AVAILABLE DATA ::
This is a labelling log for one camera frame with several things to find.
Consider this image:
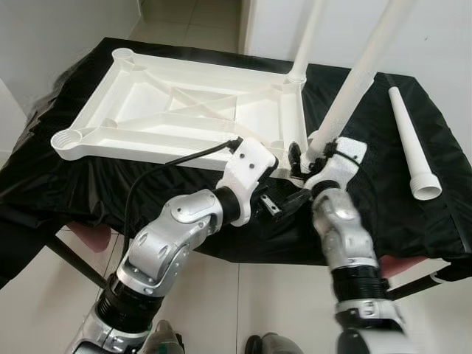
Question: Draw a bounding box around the white plastic table leg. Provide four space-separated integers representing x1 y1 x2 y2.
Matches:
386 86 443 201
306 0 415 164
286 0 327 83

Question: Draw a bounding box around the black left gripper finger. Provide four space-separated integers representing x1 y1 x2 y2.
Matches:
279 190 314 216

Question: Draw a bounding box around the grey robot right foot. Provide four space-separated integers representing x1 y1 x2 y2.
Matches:
246 332 303 354

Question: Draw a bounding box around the grey robot foot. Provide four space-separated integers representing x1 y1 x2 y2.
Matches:
144 321 185 354
246 332 303 354

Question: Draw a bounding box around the grey robot left foot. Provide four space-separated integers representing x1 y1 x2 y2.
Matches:
144 321 185 354

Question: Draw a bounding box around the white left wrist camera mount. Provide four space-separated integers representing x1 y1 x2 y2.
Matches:
216 136 280 226

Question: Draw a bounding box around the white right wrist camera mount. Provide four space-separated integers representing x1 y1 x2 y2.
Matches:
304 136 368 194

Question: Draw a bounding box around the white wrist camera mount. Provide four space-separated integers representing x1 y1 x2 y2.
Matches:
216 136 280 226
304 136 368 194

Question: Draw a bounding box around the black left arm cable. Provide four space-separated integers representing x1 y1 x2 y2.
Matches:
122 139 244 251

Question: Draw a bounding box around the white plastic children table top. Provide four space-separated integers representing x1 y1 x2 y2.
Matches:
50 48 309 178

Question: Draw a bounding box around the black table cloth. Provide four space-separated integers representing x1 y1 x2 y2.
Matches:
0 37 472 288

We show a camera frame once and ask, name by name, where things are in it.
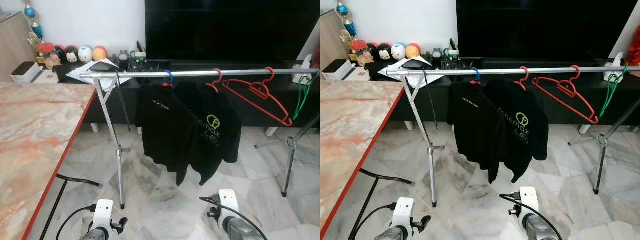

WORK REQUIRED ::
An exact copy of all the records is required, with the pictures omitted.

RESPONSE ::
This is a labelling log for one camera frame with several things to find.
Consider this image:
Question: Draw a bounding box around the white plastic table leg. Provide four space-separated integers representing x1 y1 x2 y2.
Matches:
386 86 443 201
306 0 415 164
286 0 327 83

Question: Draw a bounding box around the black left gripper finger. Provide four space-separated integers representing x1 y1 x2 y2.
Matches:
279 190 314 216

Question: Draw a bounding box around the grey robot right foot. Provide four space-separated integers representing x1 y1 x2 y2.
Matches:
246 332 303 354

Question: Draw a bounding box around the grey robot foot. Provide four space-separated integers representing x1 y1 x2 y2.
Matches:
144 321 185 354
246 332 303 354

Question: Draw a bounding box around the grey robot left foot. Provide four space-separated integers representing x1 y1 x2 y2.
Matches:
144 321 185 354

Question: Draw a bounding box around the white left wrist camera mount. Provide four space-separated integers representing x1 y1 x2 y2.
Matches:
216 136 280 226

Question: Draw a bounding box around the white right wrist camera mount. Provide four space-separated integers representing x1 y1 x2 y2.
Matches:
304 136 368 194

Question: Draw a bounding box around the white wrist camera mount. Provide four space-separated integers representing x1 y1 x2 y2.
Matches:
216 136 280 226
304 136 368 194

Question: Draw a bounding box around the black left arm cable. Provide four space-separated integers representing x1 y1 x2 y2.
Matches:
122 139 244 251

Question: Draw a bounding box around the white plastic children table top. Provide four space-separated integers representing x1 y1 x2 y2.
Matches:
50 48 309 178

Question: Draw a bounding box around the black table cloth. Provide four space-separated integers representing x1 y1 x2 y2.
Matches:
0 37 472 288

We show a camera frame once and ask, name by name, where things are in it.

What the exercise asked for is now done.